### The problem
Bring together all lines of the material below that contain the string "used".

### Information supplied

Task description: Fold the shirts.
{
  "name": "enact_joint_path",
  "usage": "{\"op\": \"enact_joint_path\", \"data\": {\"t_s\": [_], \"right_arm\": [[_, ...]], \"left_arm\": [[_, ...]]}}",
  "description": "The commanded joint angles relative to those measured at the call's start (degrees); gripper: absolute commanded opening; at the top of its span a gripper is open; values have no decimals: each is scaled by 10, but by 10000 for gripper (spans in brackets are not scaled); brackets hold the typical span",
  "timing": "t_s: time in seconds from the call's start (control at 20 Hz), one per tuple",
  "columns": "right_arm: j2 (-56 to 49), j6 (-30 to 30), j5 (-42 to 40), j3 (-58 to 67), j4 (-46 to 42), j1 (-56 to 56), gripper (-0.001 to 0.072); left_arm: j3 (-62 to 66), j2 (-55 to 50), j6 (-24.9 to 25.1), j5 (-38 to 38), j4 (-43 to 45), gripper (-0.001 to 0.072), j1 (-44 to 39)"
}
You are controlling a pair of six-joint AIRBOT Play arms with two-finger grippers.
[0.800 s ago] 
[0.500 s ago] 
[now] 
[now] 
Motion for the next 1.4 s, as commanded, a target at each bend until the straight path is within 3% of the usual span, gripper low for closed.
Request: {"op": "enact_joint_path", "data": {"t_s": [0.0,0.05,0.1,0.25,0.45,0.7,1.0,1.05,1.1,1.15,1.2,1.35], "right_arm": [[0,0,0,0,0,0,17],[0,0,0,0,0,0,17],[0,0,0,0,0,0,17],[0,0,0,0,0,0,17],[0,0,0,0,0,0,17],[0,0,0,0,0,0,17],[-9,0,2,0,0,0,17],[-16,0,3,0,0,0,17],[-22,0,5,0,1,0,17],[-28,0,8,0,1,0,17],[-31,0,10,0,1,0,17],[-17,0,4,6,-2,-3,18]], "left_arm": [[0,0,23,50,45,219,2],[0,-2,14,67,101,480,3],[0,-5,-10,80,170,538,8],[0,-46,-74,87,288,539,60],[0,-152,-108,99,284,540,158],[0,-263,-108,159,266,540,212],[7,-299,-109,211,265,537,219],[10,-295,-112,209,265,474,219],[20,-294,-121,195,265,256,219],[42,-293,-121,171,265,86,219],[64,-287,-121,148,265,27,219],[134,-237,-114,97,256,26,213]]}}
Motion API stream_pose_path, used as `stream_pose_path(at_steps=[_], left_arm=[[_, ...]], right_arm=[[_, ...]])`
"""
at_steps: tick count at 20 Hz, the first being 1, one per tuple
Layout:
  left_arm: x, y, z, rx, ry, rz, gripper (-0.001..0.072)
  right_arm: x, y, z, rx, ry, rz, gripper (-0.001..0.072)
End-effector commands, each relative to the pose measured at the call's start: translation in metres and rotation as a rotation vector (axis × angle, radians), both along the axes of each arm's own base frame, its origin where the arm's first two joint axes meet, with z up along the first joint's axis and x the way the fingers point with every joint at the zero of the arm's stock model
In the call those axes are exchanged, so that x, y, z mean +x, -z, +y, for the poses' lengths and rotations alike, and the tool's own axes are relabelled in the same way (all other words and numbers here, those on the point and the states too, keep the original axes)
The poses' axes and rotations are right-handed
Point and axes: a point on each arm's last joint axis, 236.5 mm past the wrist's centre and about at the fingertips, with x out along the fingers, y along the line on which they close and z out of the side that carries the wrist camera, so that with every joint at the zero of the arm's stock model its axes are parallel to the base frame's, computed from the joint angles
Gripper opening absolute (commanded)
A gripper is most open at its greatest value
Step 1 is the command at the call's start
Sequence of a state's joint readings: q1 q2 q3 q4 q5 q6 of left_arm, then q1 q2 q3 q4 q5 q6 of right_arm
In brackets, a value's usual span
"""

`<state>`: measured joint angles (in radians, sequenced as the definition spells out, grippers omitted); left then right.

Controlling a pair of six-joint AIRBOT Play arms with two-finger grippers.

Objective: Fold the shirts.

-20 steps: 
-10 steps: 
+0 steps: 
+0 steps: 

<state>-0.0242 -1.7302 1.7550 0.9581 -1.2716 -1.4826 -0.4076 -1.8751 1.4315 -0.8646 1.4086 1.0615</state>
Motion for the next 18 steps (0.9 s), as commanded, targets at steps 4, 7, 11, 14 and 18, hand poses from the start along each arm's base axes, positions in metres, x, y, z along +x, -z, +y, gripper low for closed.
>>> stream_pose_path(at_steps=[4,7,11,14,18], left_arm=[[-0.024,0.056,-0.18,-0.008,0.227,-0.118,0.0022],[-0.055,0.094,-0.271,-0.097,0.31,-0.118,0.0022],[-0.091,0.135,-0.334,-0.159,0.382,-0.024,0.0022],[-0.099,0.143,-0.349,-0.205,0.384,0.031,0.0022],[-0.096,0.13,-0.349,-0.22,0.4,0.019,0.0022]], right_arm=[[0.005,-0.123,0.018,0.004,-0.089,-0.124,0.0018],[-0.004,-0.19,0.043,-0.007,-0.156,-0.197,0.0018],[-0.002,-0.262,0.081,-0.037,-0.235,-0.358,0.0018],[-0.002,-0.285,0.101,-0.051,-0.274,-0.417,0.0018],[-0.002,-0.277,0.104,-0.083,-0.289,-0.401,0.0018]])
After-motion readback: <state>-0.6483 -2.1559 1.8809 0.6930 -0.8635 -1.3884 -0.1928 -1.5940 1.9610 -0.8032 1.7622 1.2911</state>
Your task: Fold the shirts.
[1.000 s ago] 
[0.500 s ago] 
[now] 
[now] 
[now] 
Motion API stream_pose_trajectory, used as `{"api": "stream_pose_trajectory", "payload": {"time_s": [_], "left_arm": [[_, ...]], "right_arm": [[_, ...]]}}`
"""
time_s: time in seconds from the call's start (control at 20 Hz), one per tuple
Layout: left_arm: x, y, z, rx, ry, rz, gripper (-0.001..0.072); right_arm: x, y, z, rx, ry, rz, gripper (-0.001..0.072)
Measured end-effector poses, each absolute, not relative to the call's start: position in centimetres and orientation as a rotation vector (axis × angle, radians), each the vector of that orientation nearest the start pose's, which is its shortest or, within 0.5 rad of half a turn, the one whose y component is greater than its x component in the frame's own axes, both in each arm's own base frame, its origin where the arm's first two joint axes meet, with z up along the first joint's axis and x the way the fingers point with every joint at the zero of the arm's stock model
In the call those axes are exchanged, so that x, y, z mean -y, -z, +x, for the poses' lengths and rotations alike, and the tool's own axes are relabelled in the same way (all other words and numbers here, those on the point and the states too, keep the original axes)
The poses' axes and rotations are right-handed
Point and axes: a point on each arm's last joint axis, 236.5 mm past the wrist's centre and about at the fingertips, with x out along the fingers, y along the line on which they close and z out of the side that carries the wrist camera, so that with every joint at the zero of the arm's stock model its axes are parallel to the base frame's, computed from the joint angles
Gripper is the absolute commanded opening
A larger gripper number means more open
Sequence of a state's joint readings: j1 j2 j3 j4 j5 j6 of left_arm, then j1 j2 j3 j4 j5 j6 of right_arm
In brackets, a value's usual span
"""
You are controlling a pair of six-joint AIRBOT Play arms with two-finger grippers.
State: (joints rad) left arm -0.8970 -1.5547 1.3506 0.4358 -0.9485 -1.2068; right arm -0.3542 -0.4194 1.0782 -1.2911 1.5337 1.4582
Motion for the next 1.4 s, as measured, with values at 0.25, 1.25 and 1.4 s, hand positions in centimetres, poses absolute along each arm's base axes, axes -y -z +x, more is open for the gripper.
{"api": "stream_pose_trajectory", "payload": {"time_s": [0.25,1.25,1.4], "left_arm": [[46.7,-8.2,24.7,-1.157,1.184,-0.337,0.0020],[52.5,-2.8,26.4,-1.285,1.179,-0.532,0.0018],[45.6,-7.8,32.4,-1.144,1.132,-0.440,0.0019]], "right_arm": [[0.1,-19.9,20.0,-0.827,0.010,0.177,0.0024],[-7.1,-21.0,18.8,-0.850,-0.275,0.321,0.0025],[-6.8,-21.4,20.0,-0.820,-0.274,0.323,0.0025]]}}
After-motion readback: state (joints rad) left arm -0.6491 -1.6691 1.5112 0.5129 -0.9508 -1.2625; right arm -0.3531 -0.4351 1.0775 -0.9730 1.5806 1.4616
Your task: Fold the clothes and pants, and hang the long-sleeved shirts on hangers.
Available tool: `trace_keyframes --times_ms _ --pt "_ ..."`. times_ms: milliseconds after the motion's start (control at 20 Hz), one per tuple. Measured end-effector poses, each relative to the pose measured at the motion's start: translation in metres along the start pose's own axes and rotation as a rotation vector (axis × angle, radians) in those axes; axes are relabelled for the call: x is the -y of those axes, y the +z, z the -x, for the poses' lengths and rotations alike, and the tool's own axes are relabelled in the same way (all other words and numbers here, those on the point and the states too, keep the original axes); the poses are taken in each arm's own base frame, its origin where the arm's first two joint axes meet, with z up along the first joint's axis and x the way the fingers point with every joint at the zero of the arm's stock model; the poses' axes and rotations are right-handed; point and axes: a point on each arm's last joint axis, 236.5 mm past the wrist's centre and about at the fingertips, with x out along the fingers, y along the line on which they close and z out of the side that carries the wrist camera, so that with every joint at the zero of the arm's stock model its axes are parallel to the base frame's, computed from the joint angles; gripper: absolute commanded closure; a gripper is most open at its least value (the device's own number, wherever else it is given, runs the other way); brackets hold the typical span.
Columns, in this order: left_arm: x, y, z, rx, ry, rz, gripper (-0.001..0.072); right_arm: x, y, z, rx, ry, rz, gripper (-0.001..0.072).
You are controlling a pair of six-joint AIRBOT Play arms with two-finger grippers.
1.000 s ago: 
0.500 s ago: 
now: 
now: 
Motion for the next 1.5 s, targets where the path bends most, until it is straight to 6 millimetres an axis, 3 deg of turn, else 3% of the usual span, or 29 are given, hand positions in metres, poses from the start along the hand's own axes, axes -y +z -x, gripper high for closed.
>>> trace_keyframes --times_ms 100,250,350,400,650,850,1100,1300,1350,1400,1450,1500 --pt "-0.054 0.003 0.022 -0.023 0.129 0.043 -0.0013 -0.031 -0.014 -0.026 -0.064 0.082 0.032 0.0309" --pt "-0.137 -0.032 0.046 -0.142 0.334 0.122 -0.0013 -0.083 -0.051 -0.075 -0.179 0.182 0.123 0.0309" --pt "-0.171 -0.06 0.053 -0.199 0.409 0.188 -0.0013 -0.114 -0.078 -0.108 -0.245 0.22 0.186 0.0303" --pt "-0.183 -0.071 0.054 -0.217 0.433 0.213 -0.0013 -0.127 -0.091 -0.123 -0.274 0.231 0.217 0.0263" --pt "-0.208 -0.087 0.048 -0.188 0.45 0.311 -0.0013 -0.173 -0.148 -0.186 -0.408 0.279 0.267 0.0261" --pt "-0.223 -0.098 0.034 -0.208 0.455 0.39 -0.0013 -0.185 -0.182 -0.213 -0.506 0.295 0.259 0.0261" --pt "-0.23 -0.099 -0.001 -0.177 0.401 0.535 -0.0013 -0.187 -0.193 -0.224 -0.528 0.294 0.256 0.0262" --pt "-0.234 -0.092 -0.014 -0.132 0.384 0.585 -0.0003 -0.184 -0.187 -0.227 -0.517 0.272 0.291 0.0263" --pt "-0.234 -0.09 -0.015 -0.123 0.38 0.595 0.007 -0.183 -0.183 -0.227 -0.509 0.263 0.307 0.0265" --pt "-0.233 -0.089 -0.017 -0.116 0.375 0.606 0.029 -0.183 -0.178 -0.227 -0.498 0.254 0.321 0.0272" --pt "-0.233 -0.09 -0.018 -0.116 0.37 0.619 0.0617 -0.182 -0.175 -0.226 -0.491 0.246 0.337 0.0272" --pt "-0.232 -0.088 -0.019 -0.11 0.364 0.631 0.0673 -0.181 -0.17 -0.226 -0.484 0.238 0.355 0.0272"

### Answer to this task
Motion API stream_pose_path, used as `stream_pose_path(at_steps=[_], left_arm=[[_, ...]], right_arm=[[_, ...]])`
Motion API stream_pose_trajectory, used as `{"api": "stream_pose_trajectory", "payload": {"time_s": [_], "left_arm": [[_, ...]], "right_arm": [[_, ...]]}}`

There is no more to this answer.